In addition to the IFC's criteria, reform retail obviously has to include expanding the opportunities for your population to get an education at all levels and investing in the logistical infrastructure-roads, ports, telecommunications, and airports-without which no reform retail can take off and collaboration with others is impossible. Many countries today still have telecommunications systems dominated by state monopolies that make it either too expensive or too slow to get highspeed Internet access and wireless access, and to make cheap longdistance and overseas phone calls. Without reform retail in your telecom sector, reform retail in the other five areas, while necessary, will not be sufficient. What is striking about the IFC's criteria is that a lot of people think they are relevant only for Peru and Argentina, but in fact some of the countries that score worst are places like Germany and Italy. (Indeed, the German government protested some of the findings.)

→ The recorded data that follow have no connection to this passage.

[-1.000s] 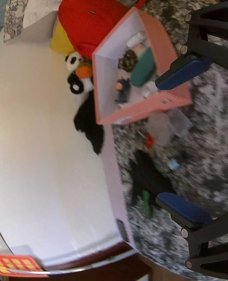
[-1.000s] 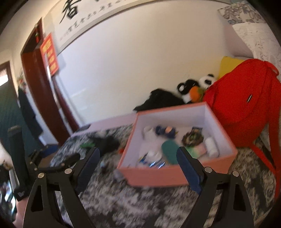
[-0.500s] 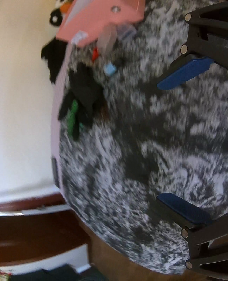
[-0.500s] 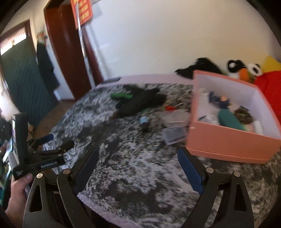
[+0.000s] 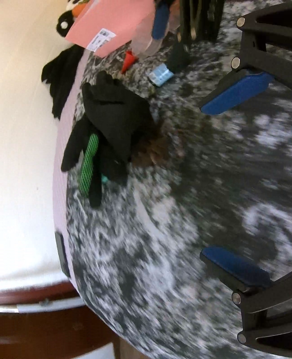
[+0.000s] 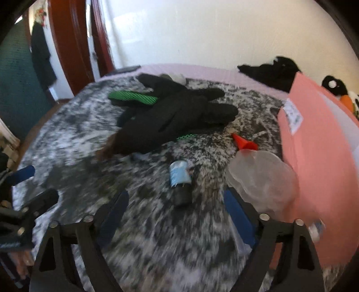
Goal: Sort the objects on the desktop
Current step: 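Move both tools back toward the gloves and small bottle, then grasp the brown tassel with the left tool while the right tool grasps the small bottle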
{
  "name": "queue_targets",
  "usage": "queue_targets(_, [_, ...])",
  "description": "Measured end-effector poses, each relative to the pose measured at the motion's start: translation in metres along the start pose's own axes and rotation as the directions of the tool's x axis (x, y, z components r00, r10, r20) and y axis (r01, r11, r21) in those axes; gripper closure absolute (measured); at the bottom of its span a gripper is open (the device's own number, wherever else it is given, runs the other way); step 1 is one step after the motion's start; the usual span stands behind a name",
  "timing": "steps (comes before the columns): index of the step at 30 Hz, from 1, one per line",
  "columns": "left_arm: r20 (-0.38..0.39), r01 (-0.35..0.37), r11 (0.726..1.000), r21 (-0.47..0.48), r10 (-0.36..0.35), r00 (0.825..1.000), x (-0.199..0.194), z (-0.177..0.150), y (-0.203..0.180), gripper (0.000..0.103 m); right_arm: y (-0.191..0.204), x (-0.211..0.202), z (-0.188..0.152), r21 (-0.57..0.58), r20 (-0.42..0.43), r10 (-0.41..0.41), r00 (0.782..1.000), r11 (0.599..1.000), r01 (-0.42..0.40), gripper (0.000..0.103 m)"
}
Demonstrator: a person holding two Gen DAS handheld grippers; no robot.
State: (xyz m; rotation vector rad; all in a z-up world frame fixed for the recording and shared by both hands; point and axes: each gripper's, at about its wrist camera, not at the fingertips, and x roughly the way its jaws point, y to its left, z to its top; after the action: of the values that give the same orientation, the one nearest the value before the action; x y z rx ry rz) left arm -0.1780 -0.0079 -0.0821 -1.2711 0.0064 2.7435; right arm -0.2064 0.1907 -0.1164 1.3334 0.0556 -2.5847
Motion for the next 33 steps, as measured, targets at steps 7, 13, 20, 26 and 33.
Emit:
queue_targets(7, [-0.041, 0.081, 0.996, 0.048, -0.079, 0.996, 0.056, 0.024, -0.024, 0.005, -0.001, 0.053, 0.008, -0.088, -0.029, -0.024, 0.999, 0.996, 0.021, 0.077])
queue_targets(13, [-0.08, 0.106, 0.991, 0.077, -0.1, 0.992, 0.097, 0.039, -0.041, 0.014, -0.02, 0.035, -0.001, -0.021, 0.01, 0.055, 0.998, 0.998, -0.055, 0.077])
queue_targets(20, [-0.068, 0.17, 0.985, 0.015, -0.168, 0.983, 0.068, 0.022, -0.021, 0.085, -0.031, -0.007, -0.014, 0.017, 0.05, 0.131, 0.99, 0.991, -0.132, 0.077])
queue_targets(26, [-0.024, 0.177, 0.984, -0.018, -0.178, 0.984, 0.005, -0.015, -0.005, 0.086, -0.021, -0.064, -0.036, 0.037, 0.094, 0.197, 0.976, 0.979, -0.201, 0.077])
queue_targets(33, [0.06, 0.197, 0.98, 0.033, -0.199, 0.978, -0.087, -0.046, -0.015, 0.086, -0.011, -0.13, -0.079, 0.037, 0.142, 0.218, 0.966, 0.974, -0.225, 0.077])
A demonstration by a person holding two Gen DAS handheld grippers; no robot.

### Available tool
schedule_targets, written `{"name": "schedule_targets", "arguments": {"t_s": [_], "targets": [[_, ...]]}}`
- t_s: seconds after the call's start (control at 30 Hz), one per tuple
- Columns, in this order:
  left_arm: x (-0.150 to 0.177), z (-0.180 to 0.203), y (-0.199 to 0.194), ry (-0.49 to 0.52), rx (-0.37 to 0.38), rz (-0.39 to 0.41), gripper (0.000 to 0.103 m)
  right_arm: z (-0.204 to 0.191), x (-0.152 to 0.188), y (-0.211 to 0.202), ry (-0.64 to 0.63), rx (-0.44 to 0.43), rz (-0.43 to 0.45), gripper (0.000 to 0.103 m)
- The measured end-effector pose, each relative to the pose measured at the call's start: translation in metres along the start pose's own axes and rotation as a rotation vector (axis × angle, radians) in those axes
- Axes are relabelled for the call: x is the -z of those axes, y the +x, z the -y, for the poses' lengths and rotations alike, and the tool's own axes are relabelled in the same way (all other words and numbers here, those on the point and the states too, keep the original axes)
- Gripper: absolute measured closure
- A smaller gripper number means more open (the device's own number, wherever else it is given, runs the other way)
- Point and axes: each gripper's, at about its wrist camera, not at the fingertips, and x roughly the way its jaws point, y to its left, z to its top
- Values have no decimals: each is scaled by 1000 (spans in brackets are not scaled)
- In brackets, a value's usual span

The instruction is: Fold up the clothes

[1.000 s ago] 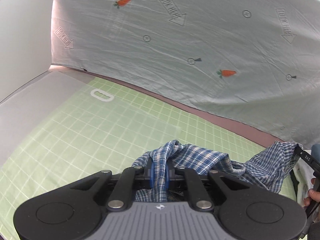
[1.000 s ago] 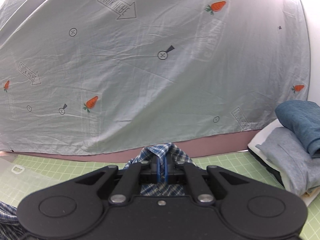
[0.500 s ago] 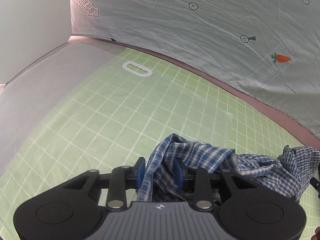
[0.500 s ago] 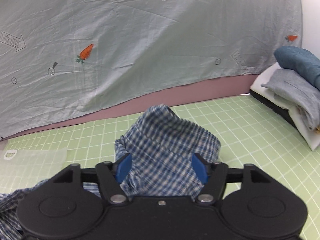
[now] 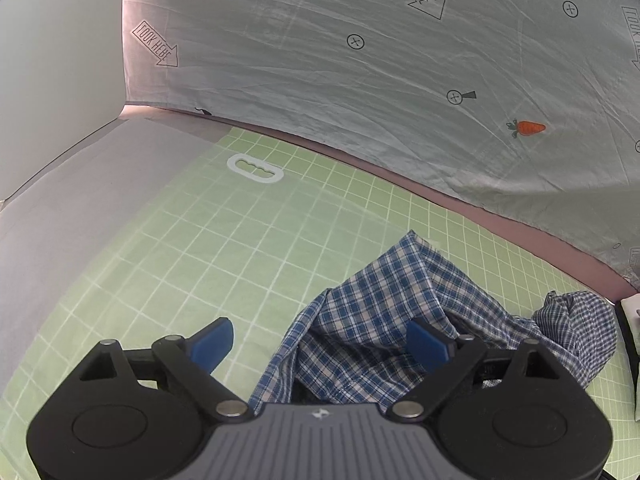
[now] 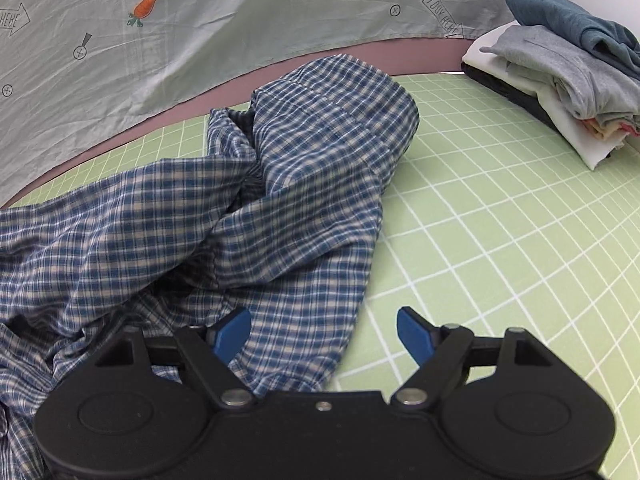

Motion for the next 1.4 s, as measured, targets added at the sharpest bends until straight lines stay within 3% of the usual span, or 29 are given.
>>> {"name": "schedule_targets", "arguments": {"t_s": [0.17,0.3,0.47,0.53,0.57,0.67,0.7,0.73,0.8,0.9,1.03,1.13,1.2,1.4], "targets": [[-9,10,3,43,93,6,8,-12,9,2,31,3,-13,22],[-16,26,16,135,132,7,8,-22,13,6,38,18,-28,22],[-22,36,50,208,137,-72,10,-22,14,5,78,64,-21,22],[-22,36,63,226,126,-97,28,-20,15,6,104,79,-29,22],[-22,33,68,221,117,-105,31,-19,15,8,115,89,-36,22],[-26,17,84,188,106,-128,57,-19,16,12,140,113,-57,27],[-28,9,89,174,93,-137,76,-19,16,14,144,117,-63,29],[-31,1,95,162,85,-146,89,-20,17,15,145,119,-69,29],[-35,-14,102,146,93,-155,95,-25,17,17,128,111,-78,33],[-43,-34,105,132,34,-125,96,-32,18,20,88,87,-102,49],[-58,-77,106,19,-75,-83,97,-43,17,22,8,87,-103,57],[-67,-120,106,-108,-188,-60,98,-46,16,22,-34,93,-98,57],[-69,-143,104,-135,-270,-47,98,-45,15,22,-42,95,-97,57],[-52,-175,94,-165,-314,-95,94,-42,13,20,-41,91,-100,51]]}}
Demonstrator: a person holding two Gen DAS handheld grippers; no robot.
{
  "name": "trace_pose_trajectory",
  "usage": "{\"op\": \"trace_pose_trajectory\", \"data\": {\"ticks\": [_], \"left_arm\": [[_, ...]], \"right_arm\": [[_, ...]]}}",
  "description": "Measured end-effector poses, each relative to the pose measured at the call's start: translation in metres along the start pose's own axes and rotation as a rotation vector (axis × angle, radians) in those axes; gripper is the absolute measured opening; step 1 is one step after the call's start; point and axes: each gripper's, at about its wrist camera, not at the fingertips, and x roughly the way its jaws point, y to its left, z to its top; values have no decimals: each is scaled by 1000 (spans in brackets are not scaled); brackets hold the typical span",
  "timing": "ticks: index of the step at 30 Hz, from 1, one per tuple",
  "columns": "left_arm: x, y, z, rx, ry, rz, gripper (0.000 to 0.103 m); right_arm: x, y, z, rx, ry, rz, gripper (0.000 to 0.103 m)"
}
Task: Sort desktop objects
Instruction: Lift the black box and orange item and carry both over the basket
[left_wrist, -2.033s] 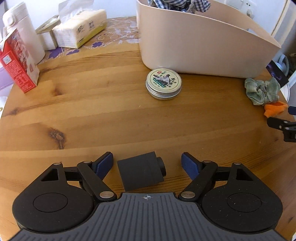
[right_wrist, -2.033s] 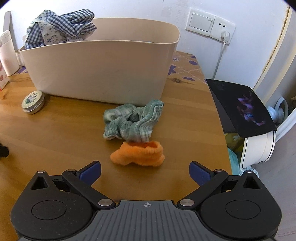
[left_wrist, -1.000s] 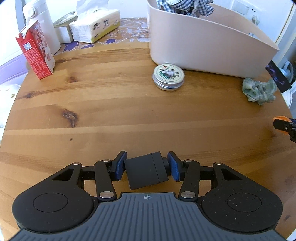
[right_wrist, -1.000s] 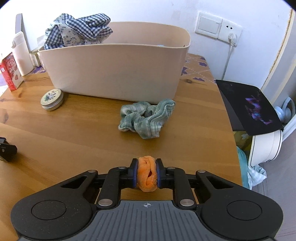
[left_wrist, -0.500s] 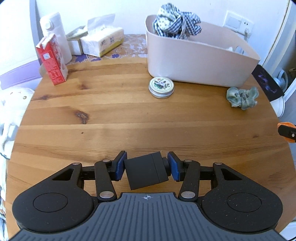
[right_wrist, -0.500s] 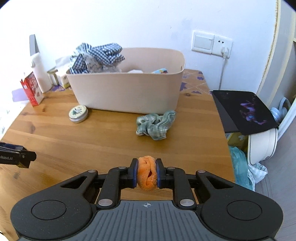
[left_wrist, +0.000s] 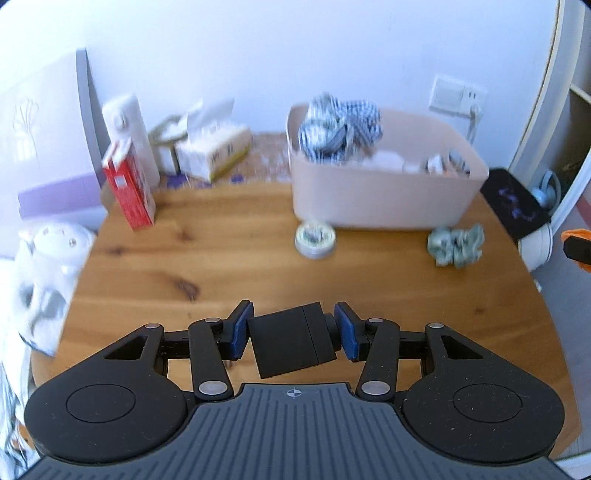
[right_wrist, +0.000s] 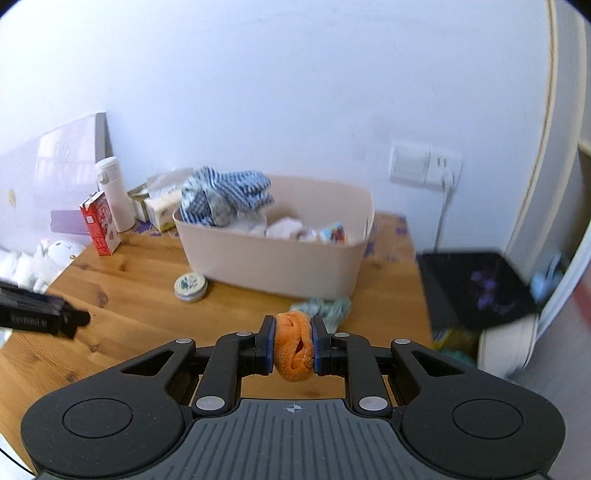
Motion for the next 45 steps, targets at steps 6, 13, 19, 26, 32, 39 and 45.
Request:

“When you and I were born,” said Luis de la Calle, “our competition [was] our next-door neighbors. Today our competition is a Japanese or a Frenchman or a Chinese. You know where you rank very quickly in a flat world... You are now competing with everyone else.” The best talent in a flat world will earn more, he added, “and if you don't measure up, someone will replace you-and it will not be the guy across the street.”

If you don't agree, just ask some of the major players. Craig Barrett, the chairman of Intel, said to me, “With very few exceptions, when you would think about where to site a manufacturing plant, you would think about the cost of labor, transportation, and availability of utilities-that sort of stuff. The discussion has been expanded today, and so it is no longer where you put your plant but now where do you put your engineering resources, your research and development-where are the most efficient intellectual and other resources relative to cost? You now have the freedom to make that choice... Today we can be anywhere. Anywhere could be part of my supply chain now-Brazil, Vietnam, the Czech Republic, Ukraine. Many of us are limiting our scope today to a couple of countries for a very simple reason: Some can combine the availability of talent and a market-that is, India, Russia, and China.” But for every country Intel considers going into, added Barrett, he asks himself the same question: “What inherent strength does [the] country bring to the party? India, Russia-crummy infrastructure, good educational level, you have a bunch of smart folks. China has a little bit of everything. China has good infrastructure, better than Russia or India. So if you go to Egypt, what unique capability [does that country have to offer]? Exceedingly low labor rates, but what is [the] infrastructure and education base? The Philippines or Malaysia have good literacy rates-you get to employ college grads in your manufacturing line. They did not have infrastructure, but they had a pool of educated people. You have got to have something to build on. When we go to India and are asked about opening plants, we say, 'You don't have infrastructure. Your electricity goes off four times a day.'”

Added John Chambers, the CEO of Cisco Systems, which uses a global supply chain to build the routers that run the Internet and is constantly being wooed to invest in one country or another, “The jobs are going to go where the best-educated workforce is with the most competitive infrastructure and environment for creativity and supportive government. It is inevitable. And by definition those people will have the best standard of living. This may or may not be the countries who led the Industrial Revolution.”

But while the stakes in reform retail today are higher than ever, and countries know it, one need only look around the world to notice that not every country can pull it off. Unlike reform wholesale, which could be done by a handful of people using administrative orders or just authoritarian dictates, reform retail requires a much wider base of public and parliamentary buy-in if it is going to overcome vested economic and political interests.

In Mexico, “we did the first stages of structural reform from the top down,” said Guillermo Ortiz. “The next stage is much more difficult. You have to work from the bottom up. You have to create the wider consensus to push the reforms in a democratic context.” And once that happens, noted Moises Nairn, a former Economy Minister of Venezuela and now editor of Foreign Policy magazine, you have a much larger number of actors participating, making the internal logic and technical consistency of the reform policies much more vulnerable to the impact of political compromises, contradictions, and institutional failures. “Bypassing or ignoring the entrenched and defensive public bureaucracy-a luxury frequently enjoyed by the government teams that launch initial reform measures-is more difficult in this stage,” Nairn said.